There were no differences in the baseline characteristics in both samples and they presented a wide range in the mGFR (1.9-186.6 ml/min/1.73 m2).
Within the previous equations, CKD-EPI (2009 and 2021) obtained the best performance (comparator).
In the DS, Argentine Equation (AE) presented a lower RMSE, higher P15, bias median closer to zero, and a higher %CC compared to CKD-EPI 2009. In addition, from Q1, M, and Q3 of the bias, a greater shift to the left of CKD-EPI 2009. Compared with CKD-EPI 2021, AE obtained a median bias closer to 0, and in the rest of the metrics it was slightly lower, although very similar (table 1).
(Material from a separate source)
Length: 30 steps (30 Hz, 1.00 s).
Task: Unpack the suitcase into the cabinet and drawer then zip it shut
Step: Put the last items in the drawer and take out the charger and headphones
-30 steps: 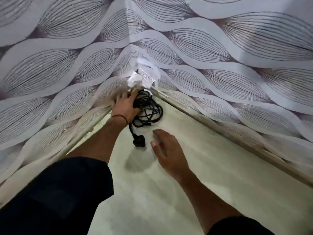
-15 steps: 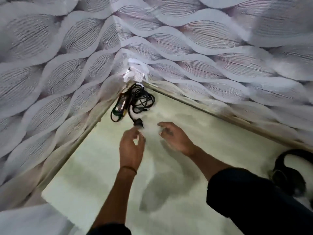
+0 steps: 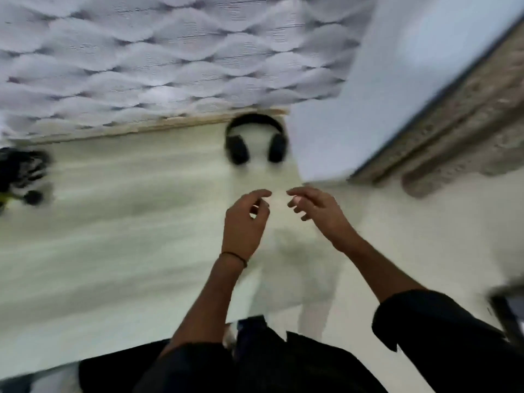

In the TVS, AE presented a lower RMSE, higher r, P30 and %CC compared to CKD-EPI in its two versions. In addition, it presented a median bias closer to 0 and a higher P15 compared to CKD-EPI 2009.

Conclusion

AE presented a better global performance to estimate GFR in residents of Argentina compared to the currently equations.